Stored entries
_____

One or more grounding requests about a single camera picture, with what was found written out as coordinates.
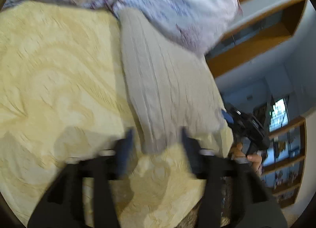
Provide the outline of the person's right hand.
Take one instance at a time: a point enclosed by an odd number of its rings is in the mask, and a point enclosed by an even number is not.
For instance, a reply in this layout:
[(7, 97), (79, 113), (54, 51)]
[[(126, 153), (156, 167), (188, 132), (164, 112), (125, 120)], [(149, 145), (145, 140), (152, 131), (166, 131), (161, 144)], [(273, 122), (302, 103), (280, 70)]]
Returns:
[(248, 154), (245, 155), (243, 152), (243, 144), (237, 143), (232, 146), (230, 149), (230, 156), (232, 160), (235, 160), (237, 163), (246, 163), (249, 164), (253, 171), (260, 176), (262, 174), (262, 157), (260, 154)]

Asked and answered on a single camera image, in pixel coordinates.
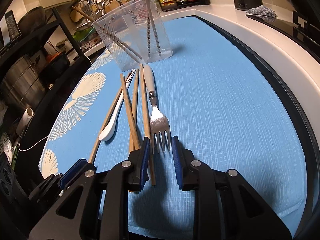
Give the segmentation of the wooden chopstick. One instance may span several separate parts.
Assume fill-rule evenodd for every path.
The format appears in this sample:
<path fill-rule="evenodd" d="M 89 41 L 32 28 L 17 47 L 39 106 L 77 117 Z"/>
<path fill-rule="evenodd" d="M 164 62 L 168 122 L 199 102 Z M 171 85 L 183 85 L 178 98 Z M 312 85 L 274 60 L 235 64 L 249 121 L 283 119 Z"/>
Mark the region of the wooden chopstick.
<path fill-rule="evenodd" d="M 142 97 L 142 112 L 143 112 L 143 121 L 144 121 L 144 135 L 151 140 L 151 131 L 150 131 L 150 121 L 149 121 L 149 110 L 147 104 L 147 97 L 146 97 L 146 88 L 145 88 L 145 81 L 144 81 L 144 73 L 143 73 L 143 65 L 139 65 L 139 72 L 140 72 L 140 92 Z M 153 164 L 153 154 L 152 148 L 150 148 L 150 156 L 149 156 L 149 169 L 150 169 L 150 177 L 151 177 L 151 185 L 156 185 L 156 176 L 155 176 L 155 169 Z"/>
<path fill-rule="evenodd" d="M 94 23 L 94 19 L 89 17 L 86 13 L 84 13 L 82 10 L 71 6 L 71 8 L 75 11 L 77 11 L 79 14 L 84 16 L 87 20 L 89 20 L 91 23 Z M 131 58 L 133 58 L 136 62 L 139 62 L 136 57 L 138 57 L 140 60 L 142 59 L 141 56 L 133 50 L 129 45 L 127 45 L 125 42 L 123 42 L 121 39 L 117 38 L 114 34 L 112 34 L 110 31 L 107 30 L 106 27 L 102 27 L 102 32 L 106 34 L 106 36 L 110 37 L 116 44 L 123 50 L 125 53 L 127 53 Z"/>
<path fill-rule="evenodd" d="M 153 20 L 152 11 L 151 11 L 151 9 L 150 9 L 150 4 L 151 4 L 151 3 L 150 3 L 150 0 L 147 0 L 149 19 L 150 19 L 150 21 L 151 21 L 151 26 L 152 26 L 153 35 L 154 35 L 155 41 L 156 41 L 157 51 L 158 51 L 159 56 L 161 56 L 161 55 L 162 55 L 162 54 L 161 54 L 161 48 L 160 48 L 160 45 L 159 45 L 157 30 L 156 30 L 156 26 L 155 26 L 155 23 L 154 23 L 154 20 Z"/>
<path fill-rule="evenodd" d="M 108 124 L 108 122 L 109 122 L 109 120 L 110 120 L 110 118 L 112 116 L 112 113 L 113 113 L 113 111 L 114 111 L 114 109 L 116 107 L 116 104 L 118 102 L 118 99 L 120 97 L 121 91 L 122 91 L 122 89 L 120 88 L 118 90 L 116 96 L 114 97 L 114 100 L 111 103 L 111 106 L 110 106 L 110 108 L 108 110 L 107 115 L 105 116 L 105 119 L 103 121 L 103 124 L 102 124 L 102 126 L 100 128 L 100 131 L 99 131 L 98 135 L 100 135 L 100 133 L 104 130 L 104 128 Z M 98 148 L 99 148 L 99 145 L 100 145 L 100 141 L 99 141 L 99 137 L 97 137 L 95 142 L 94 142 L 93 148 L 91 150 L 91 153 L 90 153 L 90 156 L 89 156 L 89 159 L 88 159 L 88 163 L 90 163 L 90 164 L 94 163 L 95 157 L 96 157 L 96 154 L 97 154 L 97 151 L 98 151 Z"/>
<path fill-rule="evenodd" d="M 132 101 L 131 101 L 132 102 L 131 111 L 132 111 L 132 115 L 133 115 L 133 119 L 134 119 L 135 125 L 136 125 L 137 105 L 138 105 L 138 85 L 139 85 L 139 69 L 137 69 L 136 73 L 135 73 L 135 83 L 134 83 Z M 134 150 L 135 150 L 135 145 L 134 145 L 133 137 L 130 136 L 129 152 L 132 152 Z"/>

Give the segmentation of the white ceramic spoon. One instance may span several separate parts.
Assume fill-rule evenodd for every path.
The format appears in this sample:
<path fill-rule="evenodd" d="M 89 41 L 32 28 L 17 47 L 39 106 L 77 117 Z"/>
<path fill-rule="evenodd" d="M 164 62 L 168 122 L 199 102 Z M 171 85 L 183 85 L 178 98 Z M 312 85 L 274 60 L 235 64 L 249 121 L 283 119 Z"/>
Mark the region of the white ceramic spoon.
<path fill-rule="evenodd" d="M 112 113 L 112 116 L 108 124 L 104 128 L 104 130 L 99 135 L 99 141 L 109 141 L 113 137 L 114 132 L 116 130 L 117 117 L 118 117 L 121 105 L 123 103 L 123 100 L 124 100 L 123 91 L 121 91 L 120 97 Z"/>

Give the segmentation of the wooden chopstick crossing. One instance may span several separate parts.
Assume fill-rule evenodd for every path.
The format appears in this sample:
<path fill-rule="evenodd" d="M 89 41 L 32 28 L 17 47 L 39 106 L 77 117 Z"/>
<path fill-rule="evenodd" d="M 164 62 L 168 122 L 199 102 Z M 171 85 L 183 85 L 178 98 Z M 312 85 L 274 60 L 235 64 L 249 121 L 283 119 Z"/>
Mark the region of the wooden chopstick crossing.
<path fill-rule="evenodd" d="M 131 111 L 131 105 L 130 105 L 130 99 L 127 93 L 127 88 L 125 85 L 125 78 L 123 74 L 120 74 L 120 81 L 121 81 L 121 88 L 123 91 L 123 97 L 124 97 L 124 103 L 125 103 L 125 108 L 126 108 L 126 114 L 127 114 L 127 120 L 129 123 L 130 127 L 130 134 L 131 134 L 131 141 L 133 144 L 133 150 L 138 150 L 140 149 L 140 143 L 137 135 L 137 130 L 136 130 L 136 122 L 134 120 L 132 111 Z"/>

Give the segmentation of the black metal shelf rack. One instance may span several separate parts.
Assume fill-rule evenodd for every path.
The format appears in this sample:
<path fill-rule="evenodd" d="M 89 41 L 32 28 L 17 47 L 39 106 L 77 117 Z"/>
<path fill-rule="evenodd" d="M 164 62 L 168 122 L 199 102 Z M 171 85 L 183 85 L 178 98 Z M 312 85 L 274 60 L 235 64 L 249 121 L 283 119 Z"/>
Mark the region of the black metal shelf rack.
<path fill-rule="evenodd" d="M 34 8 L 18 24 L 22 35 L 1 53 L 1 133 L 17 142 L 17 180 L 26 194 L 43 181 L 38 163 L 45 137 L 91 65 L 56 8 Z"/>

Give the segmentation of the steel stock pot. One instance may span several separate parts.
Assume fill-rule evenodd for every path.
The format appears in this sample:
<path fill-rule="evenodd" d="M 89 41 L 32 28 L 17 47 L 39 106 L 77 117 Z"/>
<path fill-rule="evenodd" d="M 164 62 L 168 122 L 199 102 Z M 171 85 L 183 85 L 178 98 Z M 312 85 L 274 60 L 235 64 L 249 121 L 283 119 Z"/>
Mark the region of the steel stock pot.
<path fill-rule="evenodd" d="M 21 110 L 36 109 L 45 95 L 35 64 L 28 55 L 20 57 L 8 70 L 1 82 L 1 92 L 9 105 Z"/>

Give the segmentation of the orange lidded pot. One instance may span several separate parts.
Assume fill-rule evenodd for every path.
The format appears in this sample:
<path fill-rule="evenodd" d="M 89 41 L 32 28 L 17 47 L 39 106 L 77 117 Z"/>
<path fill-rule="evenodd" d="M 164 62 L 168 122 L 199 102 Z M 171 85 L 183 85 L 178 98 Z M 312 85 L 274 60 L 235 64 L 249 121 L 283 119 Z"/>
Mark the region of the orange lidded pot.
<path fill-rule="evenodd" d="M 54 59 L 57 59 L 58 57 L 63 56 L 63 55 L 65 55 L 65 54 L 66 54 L 65 51 L 60 51 L 60 52 L 55 53 L 55 54 L 48 54 L 48 55 L 46 56 L 46 62 L 47 62 L 47 63 L 50 63 L 50 62 L 52 62 Z"/>

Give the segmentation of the blue patterned table mat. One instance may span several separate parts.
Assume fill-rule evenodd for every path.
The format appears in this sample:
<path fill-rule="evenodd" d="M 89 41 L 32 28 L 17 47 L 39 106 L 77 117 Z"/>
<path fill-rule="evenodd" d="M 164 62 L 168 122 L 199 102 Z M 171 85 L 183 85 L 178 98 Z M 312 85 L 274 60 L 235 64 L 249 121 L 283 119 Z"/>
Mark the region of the blue patterned table mat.
<path fill-rule="evenodd" d="M 236 169 L 295 234 L 306 202 L 303 148 L 280 98 L 231 42 L 195 17 L 165 22 L 172 57 L 150 66 L 172 135 L 211 168 Z M 64 104 L 40 158 L 44 177 L 88 159 L 120 88 L 108 52 Z"/>

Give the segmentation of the green plastic basin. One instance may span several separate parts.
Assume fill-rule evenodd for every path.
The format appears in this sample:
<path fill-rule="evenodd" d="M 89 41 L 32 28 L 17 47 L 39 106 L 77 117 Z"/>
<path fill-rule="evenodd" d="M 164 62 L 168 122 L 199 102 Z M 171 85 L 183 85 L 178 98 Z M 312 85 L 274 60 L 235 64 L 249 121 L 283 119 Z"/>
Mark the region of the green plastic basin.
<path fill-rule="evenodd" d="M 73 35 L 73 38 L 76 42 L 80 43 L 82 40 L 86 39 L 89 35 L 95 32 L 94 27 L 90 27 L 84 30 L 76 31 Z"/>

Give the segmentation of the clear plastic utensil holder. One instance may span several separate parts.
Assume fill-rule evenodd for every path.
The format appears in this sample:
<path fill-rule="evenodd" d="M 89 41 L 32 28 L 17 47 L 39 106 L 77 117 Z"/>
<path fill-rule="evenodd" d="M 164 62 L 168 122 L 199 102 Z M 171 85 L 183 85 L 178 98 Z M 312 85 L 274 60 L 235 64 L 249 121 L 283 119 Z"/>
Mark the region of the clear plastic utensil holder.
<path fill-rule="evenodd" d="M 149 19 L 147 0 L 131 0 L 111 12 L 101 16 L 93 23 L 106 49 L 122 72 L 136 68 L 140 63 L 152 63 L 167 59 L 173 55 L 169 37 L 154 0 L 150 0 L 150 9 L 156 26 L 161 56 L 159 56 L 155 37 Z M 123 51 L 110 37 L 102 32 L 102 27 L 121 39 L 140 56 L 136 62 Z"/>

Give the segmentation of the microwave oven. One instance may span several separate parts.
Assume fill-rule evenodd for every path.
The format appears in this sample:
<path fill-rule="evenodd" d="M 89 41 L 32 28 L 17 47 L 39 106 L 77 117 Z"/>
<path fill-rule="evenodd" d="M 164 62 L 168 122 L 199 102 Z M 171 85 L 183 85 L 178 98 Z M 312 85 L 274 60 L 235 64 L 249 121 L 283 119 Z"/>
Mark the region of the microwave oven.
<path fill-rule="evenodd" d="M 7 46 L 10 42 L 14 41 L 21 35 L 22 34 L 15 20 L 14 12 L 13 10 L 9 10 L 4 14 L 4 17 L 1 20 L 1 37 L 3 46 Z"/>

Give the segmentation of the chrome sink faucet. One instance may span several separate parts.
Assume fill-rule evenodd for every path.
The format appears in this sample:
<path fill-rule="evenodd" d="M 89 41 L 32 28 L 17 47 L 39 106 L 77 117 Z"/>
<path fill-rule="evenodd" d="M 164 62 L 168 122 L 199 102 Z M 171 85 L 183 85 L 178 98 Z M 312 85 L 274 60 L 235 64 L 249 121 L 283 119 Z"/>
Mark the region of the chrome sink faucet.
<path fill-rule="evenodd" d="M 123 5 L 122 0 L 104 0 L 101 5 L 102 15 L 111 12 L 121 5 Z"/>

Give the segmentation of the black gas stove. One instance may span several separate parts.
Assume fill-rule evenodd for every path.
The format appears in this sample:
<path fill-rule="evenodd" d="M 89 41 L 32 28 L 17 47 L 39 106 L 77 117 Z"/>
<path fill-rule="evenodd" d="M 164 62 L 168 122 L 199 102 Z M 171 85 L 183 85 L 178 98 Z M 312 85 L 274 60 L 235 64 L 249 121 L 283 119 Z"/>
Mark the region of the black gas stove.
<path fill-rule="evenodd" d="M 319 29 L 313 25 L 308 24 L 308 22 L 304 22 L 303 25 L 300 25 L 279 20 L 277 18 L 272 21 L 269 18 L 252 14 L 246 14 L 246 17 L 258 21 L 282 33 L 300 45 L 317 62 L 319 62 Z"/>

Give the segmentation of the blue white dish cloth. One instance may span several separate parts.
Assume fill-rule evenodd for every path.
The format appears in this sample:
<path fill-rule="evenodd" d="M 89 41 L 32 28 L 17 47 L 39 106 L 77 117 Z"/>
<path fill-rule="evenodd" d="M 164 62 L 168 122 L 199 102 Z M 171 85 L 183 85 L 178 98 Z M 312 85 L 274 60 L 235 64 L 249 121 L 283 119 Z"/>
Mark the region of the blue white dish cloth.
<path fill-rule="evenodd" d="M 264 5 L 248 9 L 247 14 L 268 19 L 276 19 L 278 17 L 273 9 Z"/>

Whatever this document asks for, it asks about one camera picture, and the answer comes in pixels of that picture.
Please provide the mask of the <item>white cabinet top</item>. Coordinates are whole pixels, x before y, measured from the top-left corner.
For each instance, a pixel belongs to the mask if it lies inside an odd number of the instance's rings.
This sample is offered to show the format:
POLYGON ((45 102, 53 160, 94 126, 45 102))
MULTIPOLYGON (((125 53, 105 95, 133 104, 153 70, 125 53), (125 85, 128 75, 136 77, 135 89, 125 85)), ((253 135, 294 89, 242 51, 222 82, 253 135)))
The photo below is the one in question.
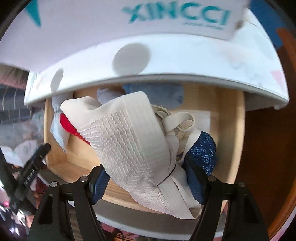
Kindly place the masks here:
POLYGON ((283 108, 282 64, 249 1, 1 1, 1 63, 25 104, 95 85, 196 82, 283 108))

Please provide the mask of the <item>light blue underwear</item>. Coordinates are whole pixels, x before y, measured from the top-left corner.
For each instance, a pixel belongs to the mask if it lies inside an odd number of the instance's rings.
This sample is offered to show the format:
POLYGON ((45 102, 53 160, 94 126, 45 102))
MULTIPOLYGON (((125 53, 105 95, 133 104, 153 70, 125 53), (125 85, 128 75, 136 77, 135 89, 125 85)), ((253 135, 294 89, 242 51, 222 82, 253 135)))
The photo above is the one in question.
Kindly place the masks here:
POLYGON ((179 84, 168 83, 129 83, 122 86, 126 94, 138 91, 144 92, 153 105, 175 109, 182 105, 184 87, 179 84))

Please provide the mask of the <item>beige bra bundle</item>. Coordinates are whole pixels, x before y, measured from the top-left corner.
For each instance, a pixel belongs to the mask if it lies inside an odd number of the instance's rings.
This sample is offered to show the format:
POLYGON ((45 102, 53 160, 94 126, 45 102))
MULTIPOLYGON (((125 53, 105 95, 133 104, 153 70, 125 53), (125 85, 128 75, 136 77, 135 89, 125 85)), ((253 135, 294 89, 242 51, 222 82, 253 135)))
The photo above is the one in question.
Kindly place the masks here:
POLYGON ((191 118, 169 116, 151 105, 147 95, 134 92, 100 104, 86 96, 69 99, 61 110, 97 153, 106 173, 140 205, 180 219, 195 219, 201 212, 177 162, 177 126, 191 118))

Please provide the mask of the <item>crumpled cloth pile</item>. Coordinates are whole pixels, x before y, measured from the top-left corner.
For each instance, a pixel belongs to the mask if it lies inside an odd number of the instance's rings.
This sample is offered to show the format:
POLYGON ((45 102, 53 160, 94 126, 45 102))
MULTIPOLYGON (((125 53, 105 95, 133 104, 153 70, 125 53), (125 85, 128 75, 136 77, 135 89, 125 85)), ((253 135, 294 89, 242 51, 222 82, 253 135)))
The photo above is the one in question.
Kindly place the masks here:
POLYGON ((23 167, 43 144, 44 110, 24 104, 29 72, 1 65, 1 150, 9 164, 23 167))

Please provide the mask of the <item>white cloth at drawer side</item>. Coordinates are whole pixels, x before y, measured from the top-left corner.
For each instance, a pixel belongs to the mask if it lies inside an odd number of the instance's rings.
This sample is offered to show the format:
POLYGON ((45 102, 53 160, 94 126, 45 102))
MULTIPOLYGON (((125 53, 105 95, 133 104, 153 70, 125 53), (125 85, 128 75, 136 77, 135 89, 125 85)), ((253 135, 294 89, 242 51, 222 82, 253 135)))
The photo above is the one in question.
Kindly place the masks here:
POLYGON ((61 104, 65 100, 72 99, 72 98, 73 98, 73 92, 55 95, 55 96, 52 96, 51 98, 51 104, 54 111, 54 116, 50 126, 50 132, 64 152, 66 151, 66 146, 68 144, 70 134, 66 130, 64 130, 64 128, 60 123, 61 114, 63 113, 61 110, 61 104))

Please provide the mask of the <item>wooden drawer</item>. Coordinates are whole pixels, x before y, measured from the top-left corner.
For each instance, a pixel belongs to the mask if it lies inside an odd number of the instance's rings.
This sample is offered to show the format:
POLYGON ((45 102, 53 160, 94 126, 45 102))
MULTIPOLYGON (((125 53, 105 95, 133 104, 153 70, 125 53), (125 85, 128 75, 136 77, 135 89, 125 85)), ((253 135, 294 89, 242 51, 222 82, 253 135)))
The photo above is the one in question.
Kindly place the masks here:
MULTIPOLYGON (((197 127, 210 133, 216 144, 213 174, 220 181, 234 183, 243 147, 245 127, 244 94, 239 90, 198 84, 184 85, 184 100, 178 110, 188 111, 197 127)), ((100 164, 95 151, 76 136, 62 149, 50 132, 54 117, 51 99, 45 101, 44 141, 51 145, 46 156, 50 171, 67 183, 76 181, 100 164)))

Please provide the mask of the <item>navy patterned underwear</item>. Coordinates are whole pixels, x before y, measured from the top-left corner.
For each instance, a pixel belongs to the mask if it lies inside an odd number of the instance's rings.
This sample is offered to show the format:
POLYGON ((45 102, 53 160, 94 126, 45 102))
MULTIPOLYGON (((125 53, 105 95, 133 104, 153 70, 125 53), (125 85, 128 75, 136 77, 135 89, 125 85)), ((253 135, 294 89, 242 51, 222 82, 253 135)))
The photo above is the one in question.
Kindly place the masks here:
POLYGON ((216 144, 213 138, 206 132, 195 130, 190 133, 182 156, 182 168, 187 176, 194 174, 187 158, 193 161, 197 167, 201 167, 209 176, 217 163, 216 144))

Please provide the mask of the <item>pale blue folded underwear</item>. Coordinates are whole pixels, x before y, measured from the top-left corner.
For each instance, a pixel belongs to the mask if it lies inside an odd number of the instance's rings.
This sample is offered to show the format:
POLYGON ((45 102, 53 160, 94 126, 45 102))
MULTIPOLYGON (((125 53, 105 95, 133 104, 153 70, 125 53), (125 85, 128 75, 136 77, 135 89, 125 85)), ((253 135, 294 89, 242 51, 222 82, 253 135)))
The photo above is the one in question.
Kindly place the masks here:
POLYGON ((100 102, 101 104, 105 104, 113 99, 116 99, 120 96, 124 95, 124 93, 117 91, 117 90, 112 90, 112 89, 98 89, 97 90, 97 94, 96 94, 96 98, 98 100, 98 102, 100 102))

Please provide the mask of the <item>red underwear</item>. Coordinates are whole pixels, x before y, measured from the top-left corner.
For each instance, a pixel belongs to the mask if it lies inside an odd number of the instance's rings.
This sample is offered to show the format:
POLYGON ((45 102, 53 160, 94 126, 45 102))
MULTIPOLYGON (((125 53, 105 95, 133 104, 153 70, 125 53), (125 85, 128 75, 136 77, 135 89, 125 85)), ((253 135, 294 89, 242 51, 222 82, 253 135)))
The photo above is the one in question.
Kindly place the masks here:
POLYGON ((85 138, 83 138, 81 134, 79 134, 77 129, 70 123, 70 121, 68 120, 67 116, 65 116, 64 113, 61 113, 60 115, 60 124, 62 125, 65 131, 67 131, 71 135, 78 137, 79 139, 83 140, 85 143, 90 145, 90 142, 86 141, 85 138))

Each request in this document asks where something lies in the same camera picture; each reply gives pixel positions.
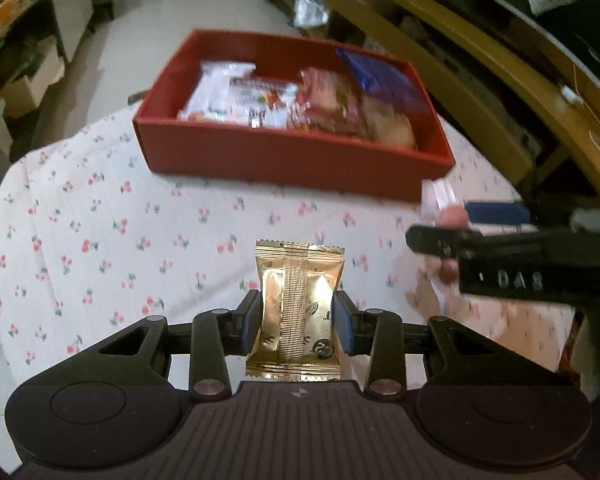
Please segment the white wafer packet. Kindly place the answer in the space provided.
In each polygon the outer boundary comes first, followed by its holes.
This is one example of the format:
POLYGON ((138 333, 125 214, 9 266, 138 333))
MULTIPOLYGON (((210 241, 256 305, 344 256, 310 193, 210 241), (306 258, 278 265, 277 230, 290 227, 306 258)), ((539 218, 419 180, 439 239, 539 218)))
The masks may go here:
POLYGON ((234 77, 249 76, 256 64, 235 61, 204 61, 200 64, 200 78, 192 95, 178 112, 179 120, 223 117, 224 98, 234 77))

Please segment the white cardboard box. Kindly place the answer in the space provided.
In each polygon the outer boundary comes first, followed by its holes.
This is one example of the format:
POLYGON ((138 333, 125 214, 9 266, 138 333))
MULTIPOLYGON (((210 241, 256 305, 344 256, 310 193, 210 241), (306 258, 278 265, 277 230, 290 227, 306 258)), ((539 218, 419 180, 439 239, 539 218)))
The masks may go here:
POLYGON ((4 116, 18 119, 37 110, 46 91, 65 76, 65 62, 53 38, 38 43, 32 61, 9 79, 0 91, 4 116))

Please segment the white date snack pouch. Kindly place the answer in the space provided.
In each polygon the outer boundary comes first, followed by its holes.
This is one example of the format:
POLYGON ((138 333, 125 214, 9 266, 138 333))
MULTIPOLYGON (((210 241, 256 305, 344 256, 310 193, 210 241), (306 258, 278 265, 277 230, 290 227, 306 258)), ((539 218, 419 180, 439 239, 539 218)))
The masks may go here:
POLYGON ((226 120, 251 128, 285 129, 297 91, 293 82, 233 77, 228 86, 226 120))

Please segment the gold foil snack packet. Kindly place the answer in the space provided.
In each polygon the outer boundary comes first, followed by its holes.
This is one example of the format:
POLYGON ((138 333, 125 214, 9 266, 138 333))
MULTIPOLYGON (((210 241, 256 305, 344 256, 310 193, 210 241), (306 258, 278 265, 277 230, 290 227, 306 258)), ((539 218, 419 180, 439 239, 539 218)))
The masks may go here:
POLYGON ((332 298, 340 284, 344 250, 259 240, 256 261, 262 321, 246 374, 278 382, 338 380, 332 298))

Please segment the purple blue snack bag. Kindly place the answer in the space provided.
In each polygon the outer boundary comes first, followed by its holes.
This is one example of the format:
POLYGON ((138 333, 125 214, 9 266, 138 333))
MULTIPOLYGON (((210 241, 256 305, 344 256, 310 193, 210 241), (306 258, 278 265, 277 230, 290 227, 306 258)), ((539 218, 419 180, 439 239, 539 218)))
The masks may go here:
POLYGON ((350 50, 338 49, 337 54, 366 96, 399 112, 424 112, 427 109, 427 101, 416 84, 391 64, 350 50))

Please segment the pink cake packet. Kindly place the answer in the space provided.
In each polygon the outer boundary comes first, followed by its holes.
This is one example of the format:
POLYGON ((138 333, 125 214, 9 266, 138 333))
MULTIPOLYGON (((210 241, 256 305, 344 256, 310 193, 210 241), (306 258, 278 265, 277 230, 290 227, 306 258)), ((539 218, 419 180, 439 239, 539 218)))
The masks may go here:
POLYGON ((302 70, 300 76, 302 83, 289 117, 294 128, 340 136, 366 136, 366 122, 358 95, 347 78, 315 67, 302 70))

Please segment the cluttered coffee table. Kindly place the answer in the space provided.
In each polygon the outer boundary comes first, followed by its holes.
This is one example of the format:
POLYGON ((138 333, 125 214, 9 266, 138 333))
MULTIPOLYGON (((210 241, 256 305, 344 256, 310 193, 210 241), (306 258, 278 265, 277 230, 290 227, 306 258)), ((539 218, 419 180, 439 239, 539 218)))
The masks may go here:
POLYGON ((15 0, 15 18, 0 31, 0 91, 23 66, 32 61, 38 43, 55 40, 65 62, 65 76, 48 88, 40 107, 18 119, 4 116, 0 98, 0 150, 14 162, 43 143, 52 109, 60 99, 76 51, 87 33, 93 0, 15 0))

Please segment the silver foil bag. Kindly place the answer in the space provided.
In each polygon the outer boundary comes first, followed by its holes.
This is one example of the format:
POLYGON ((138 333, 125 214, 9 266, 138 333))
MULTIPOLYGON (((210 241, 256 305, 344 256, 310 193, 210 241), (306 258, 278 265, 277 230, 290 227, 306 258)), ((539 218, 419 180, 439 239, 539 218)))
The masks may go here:
POLYGON ((326 25, 329 8, 326 0, 294 0, 294 27, 317 28, 326 25))

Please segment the cherry print tablecloth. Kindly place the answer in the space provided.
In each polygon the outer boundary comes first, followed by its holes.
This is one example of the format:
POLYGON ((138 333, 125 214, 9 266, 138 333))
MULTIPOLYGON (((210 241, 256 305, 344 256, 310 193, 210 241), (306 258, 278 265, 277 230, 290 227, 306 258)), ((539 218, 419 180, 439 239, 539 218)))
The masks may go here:
POLYGON ((341 247, 361 309, 419 323, 443 313, 549 370, 573 312, 464 300, 404 235, 415 204, 153 174, 132 108, 15 162, 0 186, 0 341, 16 382, 147 315, 187 323, 259 285, 258 240, 341 247))

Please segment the white bun packet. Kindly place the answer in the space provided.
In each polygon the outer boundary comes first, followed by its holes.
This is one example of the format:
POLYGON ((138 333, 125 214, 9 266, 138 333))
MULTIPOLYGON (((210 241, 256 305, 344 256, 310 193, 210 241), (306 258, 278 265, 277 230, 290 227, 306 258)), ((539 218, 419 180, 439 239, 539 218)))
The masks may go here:
POLYGON ((408 118, 391 106, 366 107, 364 110, 368 131, 380 144, 398 150, 416 148, 415 136, 408 118))

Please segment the red cardboard box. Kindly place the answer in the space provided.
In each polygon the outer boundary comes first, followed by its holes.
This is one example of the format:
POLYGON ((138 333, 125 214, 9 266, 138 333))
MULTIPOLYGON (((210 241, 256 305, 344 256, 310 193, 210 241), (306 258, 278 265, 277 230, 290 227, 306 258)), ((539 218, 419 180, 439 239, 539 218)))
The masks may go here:
POLYGON ((455 164, 412 64, 302 37, 195 30, 133 124, 157 174, 416 202, 455 164))

_____

For each line of the data that has the word "underwear", report that line.

RESPONSE TO THE EXERCISE
Please provide the mask of the <item>light blue underwear</item>. Coordinates are whole pixels, x before y, measured from the top-left corner.
Please provide the mask of the <item>navy patterned underwear</item>. Coordinates are whole pixels, x before y, measured from the top-left corner.
Please provide the mask of the <item>pale blue folded underwear</item>. Coordinates are whole pixels, x before y, measured from the top-left corner.
Please provide the mask of the <item>red underwear</item>. Coordinates are whole pixels, x before y, measured from the top-left corner.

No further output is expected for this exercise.